Chapter 2, on number theory, includes the sum of two squares theorem characterizing the positive integers that can be represented as sums of two squares of integers (closely connected to the norms of Gaussian integers), Lagrange's four-square theorem according to which all positive integers can be represented as sums of four squares (proved using the norms of Hurwitz quaternions), and quadratic reciprocity. Chapter 3 concerns group theory, and in particular the theory of the projective special linear groups $PSL(2,\mathbb{F}_q)$ and projective linear groups $PGL(2,\mathbb{F}_q)$ over the finite fields whose order is a prime number $q$, and the representation theory of finite groups.

The final chapter constructs the Ramanujan graph $X^{p,q}$ for two prime numbers $p$ and $q$ as a Cayley graph of the group $PSL(2,\mathbb{F}_q)$ or $PGL(2,\mathbb{F}_q)$ (depending on quadratic reciprocity) with generators defined by taking modulo $q$ a set of $p+1$ quaternions coming from representations of $p$ as a sum of four squares. These graphs are automatically $(p+1)$-regular. The chapter provides formulas for their numbers of vertices, and estimates of their girth. While not fully proving that these graphs are Ramanujan graphs, the chapter proves that they are spectral expanders, and describes how the claim that they are Ramanujan graphs follows from Pierre Deligne's proof of the Ramanujan conjecture (the connection to Ramanujan from which the name of these graphs was derived).

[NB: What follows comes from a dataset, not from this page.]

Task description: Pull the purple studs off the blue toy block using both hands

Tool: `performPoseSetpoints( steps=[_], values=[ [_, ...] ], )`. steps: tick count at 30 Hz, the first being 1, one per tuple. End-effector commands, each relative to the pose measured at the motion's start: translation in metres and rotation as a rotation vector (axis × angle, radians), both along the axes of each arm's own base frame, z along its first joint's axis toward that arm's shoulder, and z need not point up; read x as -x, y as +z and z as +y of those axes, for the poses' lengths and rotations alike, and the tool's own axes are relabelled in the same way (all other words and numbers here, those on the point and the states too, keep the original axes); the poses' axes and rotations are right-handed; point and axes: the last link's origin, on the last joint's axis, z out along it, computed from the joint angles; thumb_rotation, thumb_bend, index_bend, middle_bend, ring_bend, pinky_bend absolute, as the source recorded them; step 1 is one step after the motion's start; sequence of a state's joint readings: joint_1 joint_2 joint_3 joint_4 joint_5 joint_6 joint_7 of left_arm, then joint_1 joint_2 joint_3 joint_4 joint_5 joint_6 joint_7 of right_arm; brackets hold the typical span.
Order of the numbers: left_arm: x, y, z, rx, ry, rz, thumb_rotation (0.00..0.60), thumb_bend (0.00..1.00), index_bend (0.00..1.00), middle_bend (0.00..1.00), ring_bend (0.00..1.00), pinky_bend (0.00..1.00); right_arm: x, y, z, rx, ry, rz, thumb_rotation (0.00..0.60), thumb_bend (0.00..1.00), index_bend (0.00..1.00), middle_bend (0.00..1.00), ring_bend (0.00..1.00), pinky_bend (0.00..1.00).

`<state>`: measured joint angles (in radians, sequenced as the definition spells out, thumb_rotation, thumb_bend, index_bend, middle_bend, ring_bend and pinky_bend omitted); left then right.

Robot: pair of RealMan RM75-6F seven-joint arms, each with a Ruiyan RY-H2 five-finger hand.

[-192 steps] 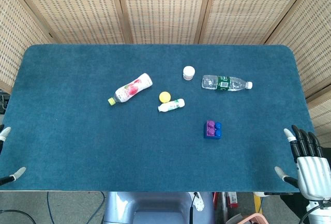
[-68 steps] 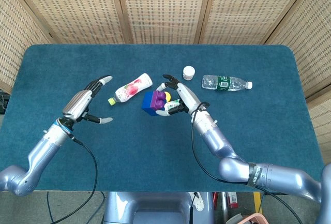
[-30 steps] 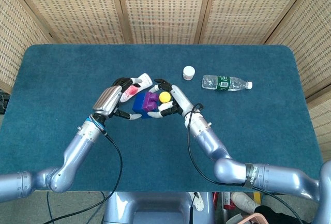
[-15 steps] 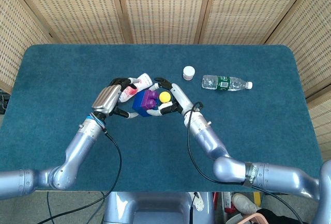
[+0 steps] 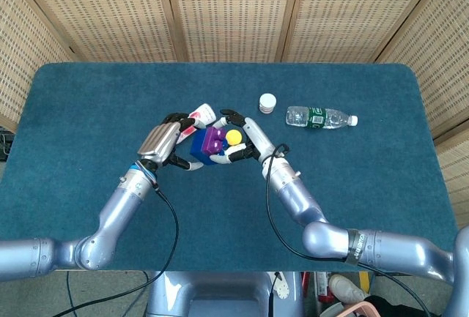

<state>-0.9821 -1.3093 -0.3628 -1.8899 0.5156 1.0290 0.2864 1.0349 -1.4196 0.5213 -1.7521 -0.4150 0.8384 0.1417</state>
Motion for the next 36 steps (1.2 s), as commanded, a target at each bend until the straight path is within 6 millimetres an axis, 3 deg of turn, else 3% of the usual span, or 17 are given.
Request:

==Audience and reception==
This book is intended for advanced undergraduates who have already seen some abstract algebra and real analysis. Reviewer Thomas Shemanske suggests using it as the basis of a senior seminar, as a quick path to many important topics and an interesting example of how these seemingly-separate topics join forces in this application. On the other hand, Thomas Pfaff thinks it would be difficult going even for most senior-level undergraduates, but could be a good choice for independent study or an elective graduate course.